Сьюзен оглядела комнату. Ее глаза поймали флуоресцирующий след от сигнала, проносящегося через экран осциллоскопа. Сьюзен понимала, как мало полезной информации она может получить от приборов в силу своего теперешнего невежества. И названия растворов электролитов на флаконах в капельницах, напечатанные на этикетках, не говорили ей ничего. И Сьюзен, и остальные студенты мгновенно ощутили глубоко ранящее чувство собственной некомпетентности. Оно как бы зачеркивало никчемные два года, бездарно проведенные в медицинской школе.

Чувствуя хотя бы тень спасения в единстве, пятеро студентов, тесно сгрудившись, одновременно подошли к центральному посту. Они тянулись за Беллоузом, как выводок щенков.

– Марк, – позвала одна из сестер БИТа, Джун Шергуд.

У нее были густые белокурые волосы, умные глаза смотрели через довольно толстые стекла очков. Она, несомненно, была довольно привлекательна, и острые глаза Сьюзен тут же заметили изменение в манерах Беллоуза.

– У Уилсона отмечалось несколько ранних желудочковых экстрасистол, и я сказала Дэниэлу, что нам стоит прокапать ему лидокаин, – Шергуд подошла к стойке поста. – Но старина Дэниэл все никак не может составить себе определенное мнение насчет этого, – она протянула ленту электрокардиограммы Беллоузу. – Вот, посмотрите на эти желудочковые экстрасистолы.

Беллоуз посмотрел на пленку.

– Да нет же, не здесь, – продолжила мисс Шергуд, – здесь идут его обычные предсердные экстрасистолы.
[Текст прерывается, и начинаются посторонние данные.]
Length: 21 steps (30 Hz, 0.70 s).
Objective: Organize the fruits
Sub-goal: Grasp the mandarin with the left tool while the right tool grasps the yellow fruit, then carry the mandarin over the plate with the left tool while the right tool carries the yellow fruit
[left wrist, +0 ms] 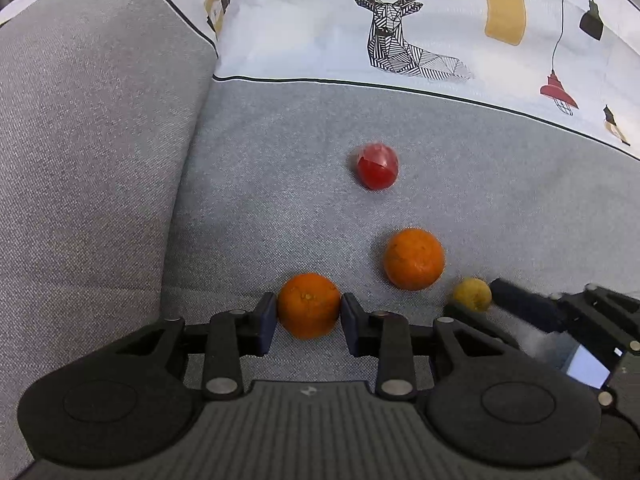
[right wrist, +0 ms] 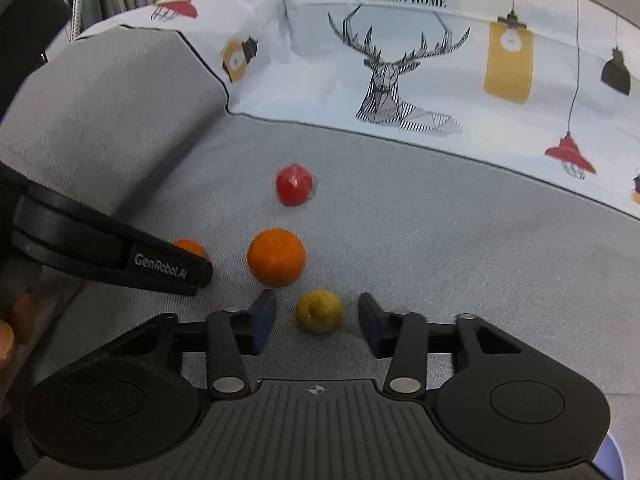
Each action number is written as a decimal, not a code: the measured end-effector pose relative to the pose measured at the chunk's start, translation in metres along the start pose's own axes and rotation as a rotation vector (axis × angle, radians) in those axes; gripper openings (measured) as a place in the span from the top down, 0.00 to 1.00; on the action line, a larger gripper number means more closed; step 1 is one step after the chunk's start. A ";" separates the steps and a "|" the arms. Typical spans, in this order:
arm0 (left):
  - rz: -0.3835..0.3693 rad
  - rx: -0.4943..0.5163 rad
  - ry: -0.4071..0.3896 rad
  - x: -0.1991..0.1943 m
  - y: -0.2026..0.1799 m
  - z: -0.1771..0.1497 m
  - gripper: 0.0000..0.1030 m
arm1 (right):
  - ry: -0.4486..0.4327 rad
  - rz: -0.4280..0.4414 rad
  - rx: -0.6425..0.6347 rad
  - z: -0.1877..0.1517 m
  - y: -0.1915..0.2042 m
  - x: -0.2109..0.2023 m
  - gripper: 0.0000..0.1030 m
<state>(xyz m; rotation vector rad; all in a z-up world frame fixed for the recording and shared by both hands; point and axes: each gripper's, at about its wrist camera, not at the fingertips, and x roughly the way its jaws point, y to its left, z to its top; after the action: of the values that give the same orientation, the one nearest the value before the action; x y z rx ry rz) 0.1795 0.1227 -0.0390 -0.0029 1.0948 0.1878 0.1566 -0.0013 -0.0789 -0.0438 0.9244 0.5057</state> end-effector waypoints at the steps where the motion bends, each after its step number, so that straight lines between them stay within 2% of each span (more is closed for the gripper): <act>1: 0.001 0.002 -0.001 -0.001 0.000 0.000 0.64 | 0.005 -0.005 0.005 -0.001 -0.001 0.001 0.73; 5: 0.000 0.008 -0.007 -0.003 -0.001 -0.002 0.64 | -0.012 0.000 0.026 -0.001 -0.002 -0.006 0.73; 8: 0.007 0.018 -0.035 -0.010 -0.004 -0.004 0.64 | -0.049 0.001 0.045 0.001 -0.004 -0.029 0.73; 15: -0.014 0.101 -0.196 -0.049 -0.022 -0.016 0.64 | -0.160 -0.073 0.124 0.006 -0.025 -0.115 0.73; 18: -0.017 0.143 -0.259 -0.068 -0.030 -0.023 0.64 | -0.215 -0.120 0.130 -0.005 -0.034 -0.154 0.73; 21: -0.011 0.188 -0.325 -0.086 -0.038 -0.031 0.64 | -0.243 -0.149 0.179 -0.025 -0.043 -0.177 0.73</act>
<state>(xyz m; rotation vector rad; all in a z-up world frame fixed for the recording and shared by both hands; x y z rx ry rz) 0.1196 0.0691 0.0187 0.1842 0.7839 0.0712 0.0692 -0.1162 0.0350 0.1086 0.7186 0.2815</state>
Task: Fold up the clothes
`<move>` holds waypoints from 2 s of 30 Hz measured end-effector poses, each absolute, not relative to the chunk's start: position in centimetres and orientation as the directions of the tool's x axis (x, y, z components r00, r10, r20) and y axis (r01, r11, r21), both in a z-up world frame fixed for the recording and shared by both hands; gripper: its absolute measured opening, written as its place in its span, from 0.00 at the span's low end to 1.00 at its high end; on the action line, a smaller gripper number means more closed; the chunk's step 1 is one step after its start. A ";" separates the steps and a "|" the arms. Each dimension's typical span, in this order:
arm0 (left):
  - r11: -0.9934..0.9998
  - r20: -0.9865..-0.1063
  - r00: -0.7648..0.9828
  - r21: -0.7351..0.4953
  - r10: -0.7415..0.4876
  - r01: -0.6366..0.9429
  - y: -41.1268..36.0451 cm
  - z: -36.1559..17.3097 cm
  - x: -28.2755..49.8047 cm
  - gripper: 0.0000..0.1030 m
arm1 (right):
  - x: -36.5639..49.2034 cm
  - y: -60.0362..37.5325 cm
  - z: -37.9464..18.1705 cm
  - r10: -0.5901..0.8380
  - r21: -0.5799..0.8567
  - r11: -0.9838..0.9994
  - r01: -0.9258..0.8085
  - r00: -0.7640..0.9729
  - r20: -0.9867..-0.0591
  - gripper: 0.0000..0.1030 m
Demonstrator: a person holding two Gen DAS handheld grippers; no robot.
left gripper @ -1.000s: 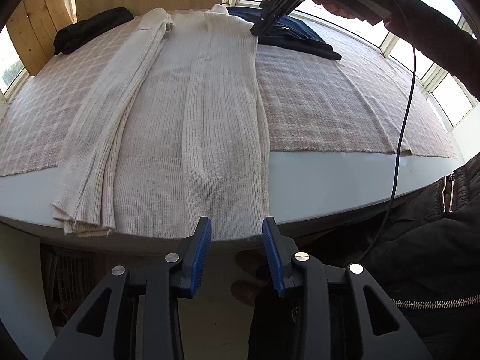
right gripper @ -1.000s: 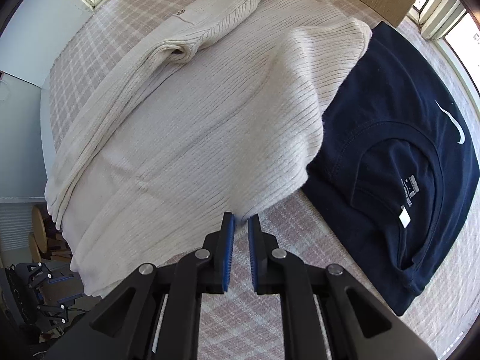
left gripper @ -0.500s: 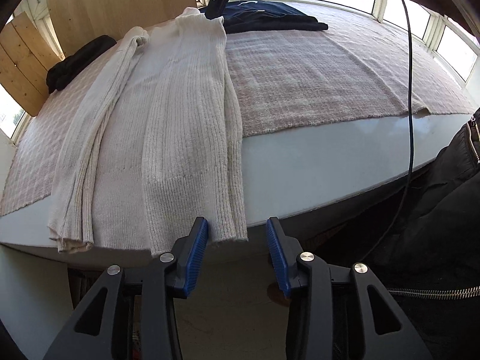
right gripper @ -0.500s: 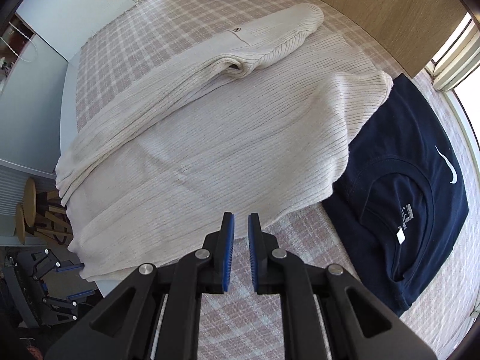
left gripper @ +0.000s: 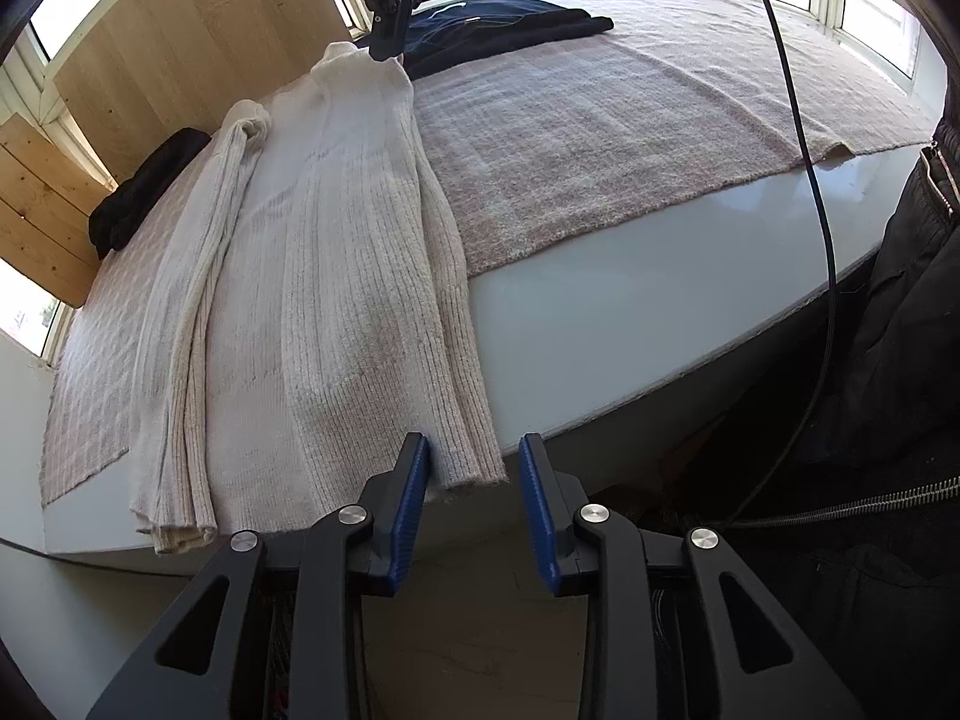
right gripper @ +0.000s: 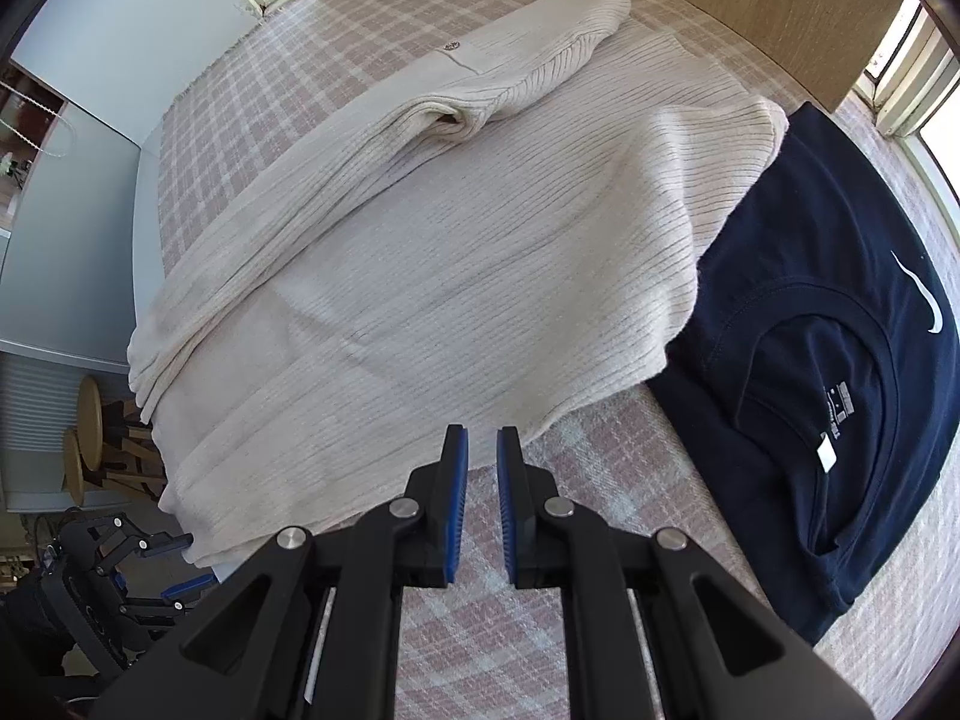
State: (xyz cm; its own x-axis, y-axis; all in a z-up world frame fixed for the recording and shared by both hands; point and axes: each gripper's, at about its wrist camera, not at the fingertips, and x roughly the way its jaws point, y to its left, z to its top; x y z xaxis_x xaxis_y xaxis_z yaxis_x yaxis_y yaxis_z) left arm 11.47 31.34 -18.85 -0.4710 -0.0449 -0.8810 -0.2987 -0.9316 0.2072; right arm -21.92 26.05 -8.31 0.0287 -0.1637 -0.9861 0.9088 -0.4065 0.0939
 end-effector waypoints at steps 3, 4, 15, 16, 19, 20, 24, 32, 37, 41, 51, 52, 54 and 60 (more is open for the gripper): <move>-0.924 -0.886 -0.461 0.213 -0.047 -0.316 31.2 -18.8 11.5 0.21 | -21.9 26.1 -8.3 -0.172 0.111 -0.414 0.904 0.042 -0.984 0.11; -0.923 -0.887 -0.459 0.217 -0.051 -0.318 31.3 -18.8 11.5 0.19 | -21.9 26.1 -8.3 -0.173 0.114 -0.415 0.903 0.045 -0.984 0.11; -0.970 -0.903 -0.427 0.061 0.046 -0.234 28.6 -18.0 10.5 0.09 | -22.9 26.7 -7.7 -0.197 0.127 -0.446 0.886 0.041 -0.980 0.17; -0.975 -0.902 -0.428 0.037 0.061 -0.218 28.2 -17.8 10.5 0.09 | -23.5 26.8 -7.5 -0.204 0.132 -0.458 0.879 0.041 -0.978 0.17; -0.979 -0.901 -0.429 0.027 0.063 -0.202 27.5 -17.5 10.5 0.09 | -25.9 27.5 -6.8 -0.231 0.136 -0.516 0.846 0.015 -0.973 0.17; -0.981 -0.902 -0.427 0.019 0.066 -0.192 27.2 -17.5 10.3 0.09 | -26.7 27.6 -6.6 -0.231 0.126 -0.532 0.838 -0.001 -0.973 0.17; -0.986 -0.904 -0.421 -0.005 0.076 -0.167 26.8 -17.6 10.1 0.09 | -28.8 27.9 -6.4 -0.227 0.097 -0.580 0.809 -0.046 -0.973 0.18; -0.985 -0.911 -0.400 -0.030 0.097 -0.172 26.2 -17.6 9.0 0.07 | -29.3 27.1 -6.8 -0.213 0.071 -0.589 0.805 -0.070 -0.975 0.18; -0.987 -0.911 -0.398 -0.052 0.110 -0.152 25.7 -17.5 9.0 0.07 | -29.2 26.7 -6.6 -0.205 0.042 -0.572 0.819 -0.093 -0.974 0.18; -0.990 -0.904 -0.408 -0.097 0.131 -0.104 24.8 -17.3 9.2 0.07 | -28.9 26.4 -6.4 -0.202 0.017 -0.551 0.834 -0.114 -0.973 0.19; -0.990 -0.902 -0.410 -0.105 0.134 -0.094 24.9 -16.9 9.4 0.06 | -29.0 25.9 -6.5 -0.197 -0.009 -0.533 0.846 -0.134 -0.971 0.19; -0.990 -0.903 -0.410 -0.100 0.132 -0.099 25.0 -16.8 9.4 0.06 | -29.1 26.0 -6.5 -0.198 -0.003 -0.537 0.843 -0.130 -0.972 0.19; -0.990 -0.902 -0.411 -0.093 0.129 -0.107 25.1 -16.6 9.4 0.06 | -29.3 26.1 -6.6 -0.199 0.004 -0.541 0.841 -0.124 -0.972 0.19; -0.990 -0.893 -0.431 -0.095 0.133 -0.107 25.1 -15.8 9.1 0.06 | -32.4 26.2 -6.1 -0.227 0.049 -0.583 0.811 -0.105 -0.968 0.19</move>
State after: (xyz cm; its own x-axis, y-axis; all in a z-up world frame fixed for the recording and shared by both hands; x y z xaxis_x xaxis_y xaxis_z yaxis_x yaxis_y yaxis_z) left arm 9.05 25.14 -15.85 -0.4306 0.1327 -0.8927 -0.1072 -0.9897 -0.0954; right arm -32.43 26.20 -6.12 -0.1048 -0.2271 -0.9682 0.8114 -0.5825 0.0488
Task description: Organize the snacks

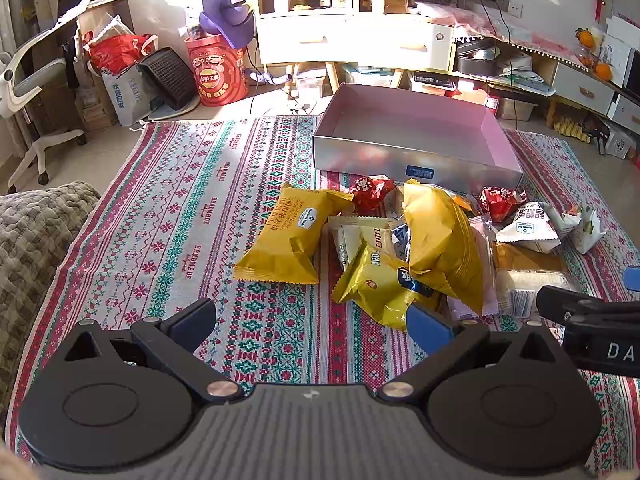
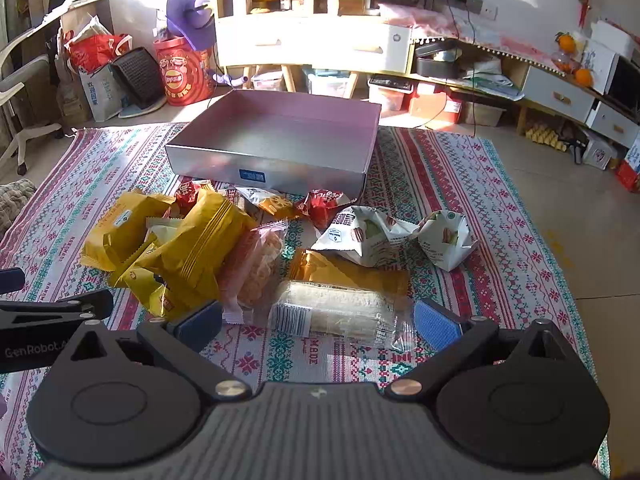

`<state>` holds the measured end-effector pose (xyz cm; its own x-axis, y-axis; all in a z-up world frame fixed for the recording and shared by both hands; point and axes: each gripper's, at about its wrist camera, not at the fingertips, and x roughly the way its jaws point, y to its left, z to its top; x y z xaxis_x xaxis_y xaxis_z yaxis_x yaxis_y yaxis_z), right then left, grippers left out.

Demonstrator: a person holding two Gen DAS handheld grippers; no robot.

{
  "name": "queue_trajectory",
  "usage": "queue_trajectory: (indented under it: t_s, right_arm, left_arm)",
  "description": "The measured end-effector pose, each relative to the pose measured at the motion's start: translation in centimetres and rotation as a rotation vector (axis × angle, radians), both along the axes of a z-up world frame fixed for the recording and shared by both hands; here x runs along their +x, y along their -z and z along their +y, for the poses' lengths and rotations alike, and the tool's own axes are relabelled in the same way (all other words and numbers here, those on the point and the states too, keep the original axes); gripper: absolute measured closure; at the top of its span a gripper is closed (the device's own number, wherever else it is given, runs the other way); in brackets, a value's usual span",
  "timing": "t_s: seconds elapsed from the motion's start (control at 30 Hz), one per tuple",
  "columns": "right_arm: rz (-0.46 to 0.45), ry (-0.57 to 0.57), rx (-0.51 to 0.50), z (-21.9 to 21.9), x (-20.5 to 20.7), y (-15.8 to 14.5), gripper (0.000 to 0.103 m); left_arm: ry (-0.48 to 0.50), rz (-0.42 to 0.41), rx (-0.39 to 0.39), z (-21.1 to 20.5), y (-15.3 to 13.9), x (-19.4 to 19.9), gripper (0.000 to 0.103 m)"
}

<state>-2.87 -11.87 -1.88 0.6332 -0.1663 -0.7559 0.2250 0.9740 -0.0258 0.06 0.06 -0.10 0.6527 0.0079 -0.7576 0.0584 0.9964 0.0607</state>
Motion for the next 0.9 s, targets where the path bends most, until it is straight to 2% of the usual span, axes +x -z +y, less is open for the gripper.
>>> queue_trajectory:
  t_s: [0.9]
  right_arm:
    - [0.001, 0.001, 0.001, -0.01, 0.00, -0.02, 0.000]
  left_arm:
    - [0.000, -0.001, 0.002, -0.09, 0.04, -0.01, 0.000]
Вот здесь, справа, – указала она Беллоузу ивыжидающе взглянула на него.

– Выглядит так, что ему действительно не помешала бы капельница с лидокаином, – улыбнувшись, сказал Беллоуз.

– Ну я же говорила, – ответила мисс Шергуд. – Я смешала такое количество лидокаина с пятьюстами миллилитрами 5%-го раствора декстрозы, чтобы он получал примерно два миллиграмма в минуту. Капельница уже готова, и я сейчас бегу ее ставить. И вот еще: когда вы будете заполнять лист назначений, запишите туда, что я дала ему еще пятьдесят миллиграмм в таблетке, как только первый раз увидела экстрасистолы. Кстати, вы бы поговорили с Картрайтом. Я имею в виду, что он уже в четвертый раз не может сделать простого назначения. Я не хочу, чтобы мы это замалчивали, а то потом могут быть проблемы.